Solved – Is a count variable with a large, but finite, number of possible values categorical or continuous

categorical datacontinuous datalogisticregression

I have data containing some continuous and some categorical variables. I want to do logistic regression on them.
I am getting confused over the distinction between categorical and continuous variables.
I know that a categorical variable "is a variable that can take on one of a limited, and usually fixed, number of possible values. Still, I am having trouble distinguishing some of these variables".

If I understand correctly the answers given here, non numerical data cannot be continuous, but are some numerical variables categorical?

For instance, one of the variables is "number of days during which have done something". This variable has many possible outputs (from number of days = 1 to 10,000). The number of possible values is limited, yet very big.
Is it a categorical or a continuous variable?

Best Answer

There is, as far as I know, no taxonomy of variables that captures all the contrasts that might be important for some theoretical or practical purpose, even for statistics alone. If such a taxonomy existed, it would probably be too complicated to be widely acceptable.

It is best to focus on examples rather than give numerous definitions. Number of days is a counted variable. It qualifies as discrete rather than continuous, and it is possible that the discreteness is important, particularly if most values are small. Some statistical people might want to insist that only models that apply to discrete variables should be used for such a variable.

At the same time, it is often the case that models and methods treat such a variable as approximately continuous. Population size is a yet more obvious example. Human populations can be in billions and many procedures effectively treat such variables as continuous, regardless of the familiar fact that people are individuals.
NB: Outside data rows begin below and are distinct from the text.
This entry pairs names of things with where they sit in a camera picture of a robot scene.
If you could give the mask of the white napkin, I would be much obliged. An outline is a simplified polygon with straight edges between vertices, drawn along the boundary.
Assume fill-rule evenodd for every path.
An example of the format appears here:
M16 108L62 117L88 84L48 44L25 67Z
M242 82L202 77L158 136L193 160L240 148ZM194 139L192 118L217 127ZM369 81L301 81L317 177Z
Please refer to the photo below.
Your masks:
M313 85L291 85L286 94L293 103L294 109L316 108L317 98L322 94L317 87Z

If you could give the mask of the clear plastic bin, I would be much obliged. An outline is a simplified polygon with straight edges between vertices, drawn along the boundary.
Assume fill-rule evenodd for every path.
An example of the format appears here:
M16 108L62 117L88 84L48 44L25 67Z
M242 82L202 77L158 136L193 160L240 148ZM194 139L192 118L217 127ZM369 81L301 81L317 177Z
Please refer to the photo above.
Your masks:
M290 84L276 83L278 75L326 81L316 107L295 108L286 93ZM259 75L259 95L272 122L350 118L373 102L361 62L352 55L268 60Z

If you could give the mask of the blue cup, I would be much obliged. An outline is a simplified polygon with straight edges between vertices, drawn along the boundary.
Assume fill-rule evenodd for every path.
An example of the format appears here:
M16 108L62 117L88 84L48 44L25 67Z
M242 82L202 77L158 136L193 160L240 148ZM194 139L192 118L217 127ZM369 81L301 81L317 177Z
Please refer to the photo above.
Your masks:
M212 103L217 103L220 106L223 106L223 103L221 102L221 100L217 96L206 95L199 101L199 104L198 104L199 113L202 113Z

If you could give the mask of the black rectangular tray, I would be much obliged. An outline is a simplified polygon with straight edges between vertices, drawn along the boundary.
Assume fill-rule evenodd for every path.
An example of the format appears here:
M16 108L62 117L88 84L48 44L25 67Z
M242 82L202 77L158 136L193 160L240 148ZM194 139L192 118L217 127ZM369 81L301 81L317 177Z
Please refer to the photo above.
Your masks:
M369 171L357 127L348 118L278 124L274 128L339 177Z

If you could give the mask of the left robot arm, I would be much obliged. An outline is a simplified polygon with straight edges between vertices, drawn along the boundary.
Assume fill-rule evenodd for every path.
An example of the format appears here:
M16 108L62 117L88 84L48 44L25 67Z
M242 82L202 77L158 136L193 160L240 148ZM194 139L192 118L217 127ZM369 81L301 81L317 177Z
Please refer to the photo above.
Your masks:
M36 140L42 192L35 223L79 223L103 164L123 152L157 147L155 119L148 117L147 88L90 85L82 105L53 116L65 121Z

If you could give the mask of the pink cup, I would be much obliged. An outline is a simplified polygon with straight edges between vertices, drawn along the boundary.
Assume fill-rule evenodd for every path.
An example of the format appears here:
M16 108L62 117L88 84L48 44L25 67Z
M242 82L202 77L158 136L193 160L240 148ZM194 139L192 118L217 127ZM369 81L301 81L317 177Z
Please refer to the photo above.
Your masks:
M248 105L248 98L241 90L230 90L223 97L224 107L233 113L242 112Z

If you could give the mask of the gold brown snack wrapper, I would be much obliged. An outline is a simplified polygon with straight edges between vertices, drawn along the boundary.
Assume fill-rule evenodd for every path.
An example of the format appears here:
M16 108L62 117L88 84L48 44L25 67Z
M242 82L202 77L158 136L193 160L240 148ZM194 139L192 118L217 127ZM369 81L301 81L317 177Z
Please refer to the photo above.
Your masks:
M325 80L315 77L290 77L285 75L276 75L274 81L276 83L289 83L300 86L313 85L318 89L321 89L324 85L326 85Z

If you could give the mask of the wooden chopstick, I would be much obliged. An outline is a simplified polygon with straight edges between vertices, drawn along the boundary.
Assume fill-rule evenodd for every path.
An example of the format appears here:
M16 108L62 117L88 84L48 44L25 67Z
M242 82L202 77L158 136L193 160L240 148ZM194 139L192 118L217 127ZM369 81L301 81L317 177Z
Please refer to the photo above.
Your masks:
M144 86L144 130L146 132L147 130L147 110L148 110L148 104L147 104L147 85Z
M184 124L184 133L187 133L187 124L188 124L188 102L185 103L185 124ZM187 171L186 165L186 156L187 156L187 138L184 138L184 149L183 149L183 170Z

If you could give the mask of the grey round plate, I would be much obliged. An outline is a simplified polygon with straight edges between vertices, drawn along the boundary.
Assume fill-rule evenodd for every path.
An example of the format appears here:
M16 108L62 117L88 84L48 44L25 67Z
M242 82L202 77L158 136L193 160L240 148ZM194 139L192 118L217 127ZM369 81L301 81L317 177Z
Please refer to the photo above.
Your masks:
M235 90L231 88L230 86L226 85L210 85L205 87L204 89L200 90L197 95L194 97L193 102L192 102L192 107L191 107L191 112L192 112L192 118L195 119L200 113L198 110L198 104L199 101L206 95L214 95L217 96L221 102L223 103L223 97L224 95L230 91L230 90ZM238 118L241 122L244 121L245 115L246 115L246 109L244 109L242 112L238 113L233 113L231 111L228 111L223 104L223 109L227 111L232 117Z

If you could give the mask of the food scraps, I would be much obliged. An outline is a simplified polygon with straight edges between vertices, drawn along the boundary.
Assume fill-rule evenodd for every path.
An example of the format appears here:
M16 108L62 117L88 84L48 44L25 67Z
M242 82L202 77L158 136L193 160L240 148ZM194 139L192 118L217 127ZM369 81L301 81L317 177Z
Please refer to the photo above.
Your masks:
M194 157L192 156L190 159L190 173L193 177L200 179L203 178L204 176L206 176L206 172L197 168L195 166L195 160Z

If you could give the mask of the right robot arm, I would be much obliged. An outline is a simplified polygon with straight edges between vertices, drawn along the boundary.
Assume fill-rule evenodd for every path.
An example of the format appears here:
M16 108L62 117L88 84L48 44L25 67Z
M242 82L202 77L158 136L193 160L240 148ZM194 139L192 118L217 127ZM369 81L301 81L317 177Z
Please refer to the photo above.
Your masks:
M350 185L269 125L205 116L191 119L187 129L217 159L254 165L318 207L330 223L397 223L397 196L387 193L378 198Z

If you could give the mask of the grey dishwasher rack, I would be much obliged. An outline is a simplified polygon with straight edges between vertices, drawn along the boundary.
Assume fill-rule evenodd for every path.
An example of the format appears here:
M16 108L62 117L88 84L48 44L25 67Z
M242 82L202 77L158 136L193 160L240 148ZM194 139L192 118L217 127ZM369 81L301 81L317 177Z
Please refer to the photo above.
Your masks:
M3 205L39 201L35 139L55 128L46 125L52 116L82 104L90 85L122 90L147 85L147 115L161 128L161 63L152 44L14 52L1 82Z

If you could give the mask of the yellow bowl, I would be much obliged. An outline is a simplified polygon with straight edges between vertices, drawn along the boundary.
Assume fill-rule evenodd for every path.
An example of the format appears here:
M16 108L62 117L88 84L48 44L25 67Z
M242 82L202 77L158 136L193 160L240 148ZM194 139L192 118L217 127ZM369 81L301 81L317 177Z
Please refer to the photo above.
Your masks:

In contrast, a variable such as temperature is in principle continuous, but as a matter of convention temperatures may only be reported to the nearest degree or tenth of a degree, so the number of possible values may be rather small in practice. This does not usually worry anyone; it would certainly be perverse to call such a variable categorical. There are some contexts in which the discreteness of reported temperature is important: in reading mercury thermometers by eye and guessing at the last digit, people show idiosyncratic preferences for or against certain digits of the ten possibilities 0 to 9.

Also, what do we do with categories? Answer: we count them. We count males, females; unemployed, employed, retired, students; whatever. So, often we are modelling category counts.

In short, discrete counts are a common kind of variable, as well as continuous and categorical variables.